The official Japanese police culture discourages use or glamorisation of guns. One poster on police walls orders: 'Don't take it out of the holster, don't put your finger on the trigger, don't point it at people'.[113] Shooting at a fleeing felon is unlawful under any circumstance. Police and civilians can both be punished for any act of self-defense in which the harm caused was greater than the harm averted.[114] In an average year, the entire Tokyo police force only fires a half-dozen or so shots.[115](p.38)

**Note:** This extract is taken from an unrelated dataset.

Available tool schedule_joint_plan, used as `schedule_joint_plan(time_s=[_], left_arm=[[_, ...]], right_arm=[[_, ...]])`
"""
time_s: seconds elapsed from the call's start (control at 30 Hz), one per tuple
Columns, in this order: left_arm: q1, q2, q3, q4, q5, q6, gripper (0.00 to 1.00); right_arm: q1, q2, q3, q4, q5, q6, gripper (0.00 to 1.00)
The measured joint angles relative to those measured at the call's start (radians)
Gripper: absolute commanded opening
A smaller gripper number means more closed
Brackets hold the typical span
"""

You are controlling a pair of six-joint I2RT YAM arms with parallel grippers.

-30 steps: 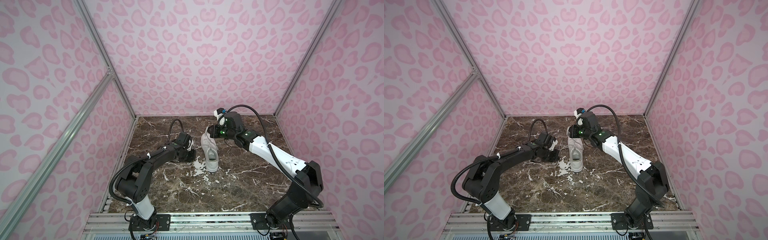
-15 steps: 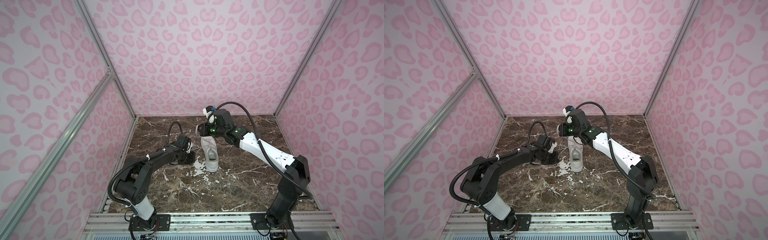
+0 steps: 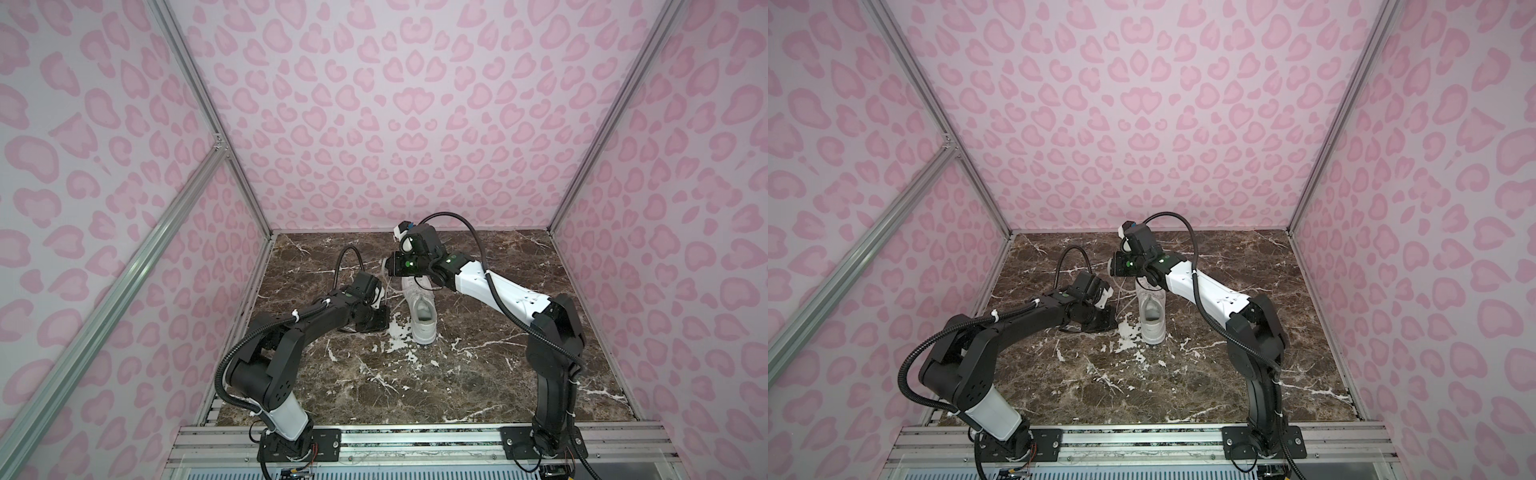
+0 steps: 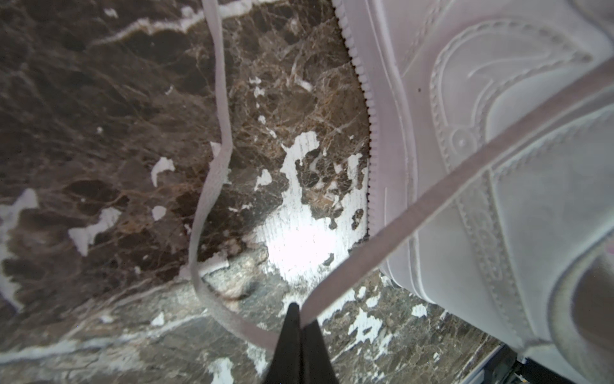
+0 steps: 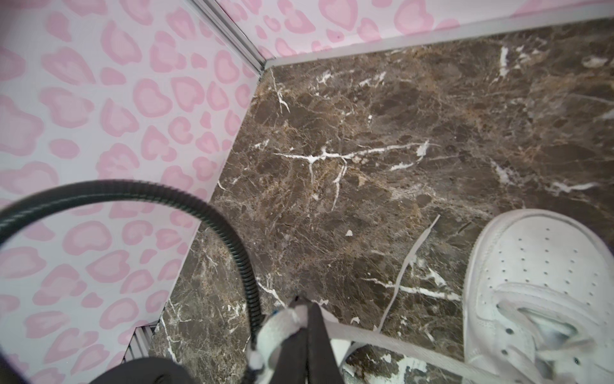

The police being disarmed, criminals reciprocate. Although guns are available on the black market, there is little use of guns in crime. The riot police leave their guns at the station; and the masses of angry students who confront the riot police also eschew modern weapons. The two sides instead study medieval military tactics, using mass formations of humans as battering rams or as shields. For a short time in the early 1970s, some demonstrators broke the informal rules by resorting to molotov cocktails and home-made pistols similar to zip guns. The riot police augmented their armour, but continued to eschew firearms. In 1972, the radical students resumed adherence to the old code, and the firearms vanished.[116]
Comparative criminologist, David Bayley, a proponent of stricter American gun controls, suggests that American police attitudes towards guns makes it impossible for gun control to be achieved. As long as the police are armed, writes Bayley, they send the implicit message that armed confrontations with civilians are the norm, and that shootings of police officers, while sad, are nothing extraordinary.[117]
The model of Governmental disarmament is repeated at the broadest levels of Japanese society. The military barely exists. Japan's rejection of militarism sets another good example for both gun control and for non-violence in general. The lack of involvement in foreign war, in earlier centuries and today, may be an important factor in Japan's culture of conformity and non-criminality.[118]